What you should do:
The material below holds a span beginning at the line with "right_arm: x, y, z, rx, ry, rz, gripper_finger" and ending at the line with "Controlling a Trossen". Quote that span exactly, both ends included, and only that span.

· · · · · · ·

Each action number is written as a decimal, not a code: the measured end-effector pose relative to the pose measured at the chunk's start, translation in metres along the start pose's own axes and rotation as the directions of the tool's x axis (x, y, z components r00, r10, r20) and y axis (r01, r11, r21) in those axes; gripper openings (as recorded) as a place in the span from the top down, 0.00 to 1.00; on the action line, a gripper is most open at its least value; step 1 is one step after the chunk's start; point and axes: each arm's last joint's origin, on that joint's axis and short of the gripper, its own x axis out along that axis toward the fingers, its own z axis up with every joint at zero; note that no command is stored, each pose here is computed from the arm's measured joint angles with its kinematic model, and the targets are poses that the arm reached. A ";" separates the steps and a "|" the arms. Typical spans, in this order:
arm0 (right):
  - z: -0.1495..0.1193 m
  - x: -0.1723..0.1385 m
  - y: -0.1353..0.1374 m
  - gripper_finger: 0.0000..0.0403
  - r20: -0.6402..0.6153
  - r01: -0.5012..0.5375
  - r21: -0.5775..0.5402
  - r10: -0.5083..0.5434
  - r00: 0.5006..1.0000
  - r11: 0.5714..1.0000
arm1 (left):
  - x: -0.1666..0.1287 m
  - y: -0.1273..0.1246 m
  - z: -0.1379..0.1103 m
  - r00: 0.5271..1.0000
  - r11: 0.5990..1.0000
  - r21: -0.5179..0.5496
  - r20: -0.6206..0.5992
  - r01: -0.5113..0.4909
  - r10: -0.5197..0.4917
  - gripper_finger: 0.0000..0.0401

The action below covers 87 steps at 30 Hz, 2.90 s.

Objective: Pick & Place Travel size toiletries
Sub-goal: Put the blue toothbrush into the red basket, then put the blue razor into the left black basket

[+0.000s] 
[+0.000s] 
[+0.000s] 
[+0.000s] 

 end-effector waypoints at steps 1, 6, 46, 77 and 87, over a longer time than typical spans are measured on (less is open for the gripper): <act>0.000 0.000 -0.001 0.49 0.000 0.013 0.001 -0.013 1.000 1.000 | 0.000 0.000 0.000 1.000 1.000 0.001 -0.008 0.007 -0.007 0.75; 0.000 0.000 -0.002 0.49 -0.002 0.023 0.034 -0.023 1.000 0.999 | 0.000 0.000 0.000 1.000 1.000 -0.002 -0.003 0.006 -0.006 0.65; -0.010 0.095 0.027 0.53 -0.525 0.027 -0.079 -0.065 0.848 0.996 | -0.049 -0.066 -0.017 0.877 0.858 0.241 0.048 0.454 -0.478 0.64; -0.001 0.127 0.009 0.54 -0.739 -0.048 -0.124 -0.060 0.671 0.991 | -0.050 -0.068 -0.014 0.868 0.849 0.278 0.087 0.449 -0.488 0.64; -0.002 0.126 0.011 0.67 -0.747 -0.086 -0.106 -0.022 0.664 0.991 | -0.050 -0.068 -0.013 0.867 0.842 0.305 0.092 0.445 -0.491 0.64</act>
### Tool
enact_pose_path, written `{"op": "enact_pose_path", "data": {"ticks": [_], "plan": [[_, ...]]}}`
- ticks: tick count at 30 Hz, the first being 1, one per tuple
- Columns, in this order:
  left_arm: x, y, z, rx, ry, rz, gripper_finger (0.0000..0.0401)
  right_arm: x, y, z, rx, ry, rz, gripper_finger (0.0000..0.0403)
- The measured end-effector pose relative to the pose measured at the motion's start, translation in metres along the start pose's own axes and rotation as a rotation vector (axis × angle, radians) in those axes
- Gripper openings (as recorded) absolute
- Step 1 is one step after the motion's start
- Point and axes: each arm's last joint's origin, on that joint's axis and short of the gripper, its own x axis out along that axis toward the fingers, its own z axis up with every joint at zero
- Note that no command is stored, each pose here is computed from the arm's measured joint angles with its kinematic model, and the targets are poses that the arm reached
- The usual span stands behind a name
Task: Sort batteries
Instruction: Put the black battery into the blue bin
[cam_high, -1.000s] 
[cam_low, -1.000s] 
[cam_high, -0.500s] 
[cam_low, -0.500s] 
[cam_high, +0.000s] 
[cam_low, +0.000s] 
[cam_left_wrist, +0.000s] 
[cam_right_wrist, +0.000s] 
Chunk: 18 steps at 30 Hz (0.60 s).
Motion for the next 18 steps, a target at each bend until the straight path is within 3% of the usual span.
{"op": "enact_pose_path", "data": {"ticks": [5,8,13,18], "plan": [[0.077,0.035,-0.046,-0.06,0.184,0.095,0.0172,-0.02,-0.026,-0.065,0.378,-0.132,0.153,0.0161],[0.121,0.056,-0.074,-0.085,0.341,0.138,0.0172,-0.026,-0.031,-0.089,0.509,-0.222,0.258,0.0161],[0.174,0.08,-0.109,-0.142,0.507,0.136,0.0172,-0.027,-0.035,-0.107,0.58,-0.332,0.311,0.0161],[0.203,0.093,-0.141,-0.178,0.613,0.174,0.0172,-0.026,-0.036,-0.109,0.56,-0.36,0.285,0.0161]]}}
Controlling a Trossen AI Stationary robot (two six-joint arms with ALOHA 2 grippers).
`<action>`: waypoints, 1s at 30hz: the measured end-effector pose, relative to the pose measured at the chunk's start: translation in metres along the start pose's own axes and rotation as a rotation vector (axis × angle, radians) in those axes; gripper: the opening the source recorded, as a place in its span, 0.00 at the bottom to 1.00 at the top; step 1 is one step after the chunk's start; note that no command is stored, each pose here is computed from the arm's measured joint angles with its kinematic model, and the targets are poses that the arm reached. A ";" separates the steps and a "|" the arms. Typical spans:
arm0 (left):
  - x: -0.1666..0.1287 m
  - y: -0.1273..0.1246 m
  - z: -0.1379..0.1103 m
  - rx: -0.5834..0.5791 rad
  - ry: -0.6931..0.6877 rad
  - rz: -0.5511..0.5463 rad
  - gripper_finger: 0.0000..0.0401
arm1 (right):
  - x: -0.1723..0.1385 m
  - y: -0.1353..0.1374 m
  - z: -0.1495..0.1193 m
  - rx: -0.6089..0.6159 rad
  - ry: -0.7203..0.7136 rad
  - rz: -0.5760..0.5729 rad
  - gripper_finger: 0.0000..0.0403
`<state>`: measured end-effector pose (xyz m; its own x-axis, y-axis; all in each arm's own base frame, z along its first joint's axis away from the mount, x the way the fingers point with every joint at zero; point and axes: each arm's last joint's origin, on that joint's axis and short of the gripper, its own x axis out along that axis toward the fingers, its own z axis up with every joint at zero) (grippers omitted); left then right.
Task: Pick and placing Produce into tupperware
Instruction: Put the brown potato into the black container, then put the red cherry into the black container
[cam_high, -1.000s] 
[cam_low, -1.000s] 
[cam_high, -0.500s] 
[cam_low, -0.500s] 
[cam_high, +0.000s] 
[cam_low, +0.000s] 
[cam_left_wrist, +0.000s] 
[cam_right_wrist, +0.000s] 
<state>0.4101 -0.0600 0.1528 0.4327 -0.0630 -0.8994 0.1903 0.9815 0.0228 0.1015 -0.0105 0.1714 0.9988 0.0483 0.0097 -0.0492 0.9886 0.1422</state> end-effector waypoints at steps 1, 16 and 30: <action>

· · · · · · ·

Exercise answer:
  right_arm: x, y, z, rx, ry, rz, gripper_finger (0.0000..0.0403)
- The measured end-effector pose relative to the pose measured at the motion's start, translation in metres along the start pose's own axes and rotation as a rotation vector (axis × angle, radians) in those axes
- Gripper openings (as recorded) absolute
- Step 1 is one step after the motion's start
- Point and axes: each arm's last joint's origin, on that joint's axis and short of the gripper, its own x axis out along that axis toward the fingers, its own z axis up with every joint at zero
- Note that no command is stored, each pose here is computed from the arm's measured joint angles with its kinematic model, and the targets are poses that the arm reached
- The usual span stands behind a name
Task: Sort batteries
Instruction: Put the black battery into the blue bin
[cam_high, -1.000s] 
[cam_low, -1.000s] 
[cam_high, -0.500s] 
[cam_low, -0.500s] 
[cam_high, +0.000s] 
[cam_low, +0.000s] 
[cam_left_wrist, +0.000s] 
[cam_right_wrist, +0.000s] 
Chunk: 18 steps at 30 Hz (0.60 s).
Motion for the next 18 steps, a target at each bend until the straight path is within 3% of the usual span.
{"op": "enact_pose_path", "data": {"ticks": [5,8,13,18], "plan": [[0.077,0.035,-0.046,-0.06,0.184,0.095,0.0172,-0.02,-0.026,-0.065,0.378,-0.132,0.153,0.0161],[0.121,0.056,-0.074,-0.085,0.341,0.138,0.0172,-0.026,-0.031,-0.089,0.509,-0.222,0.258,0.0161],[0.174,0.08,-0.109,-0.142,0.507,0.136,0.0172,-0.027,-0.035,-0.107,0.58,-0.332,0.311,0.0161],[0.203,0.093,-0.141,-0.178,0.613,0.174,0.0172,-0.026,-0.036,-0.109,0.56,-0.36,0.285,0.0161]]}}
Controlling a Trossen AI Stationary robot (two six-joint arms with ALOHA 2 grippers).

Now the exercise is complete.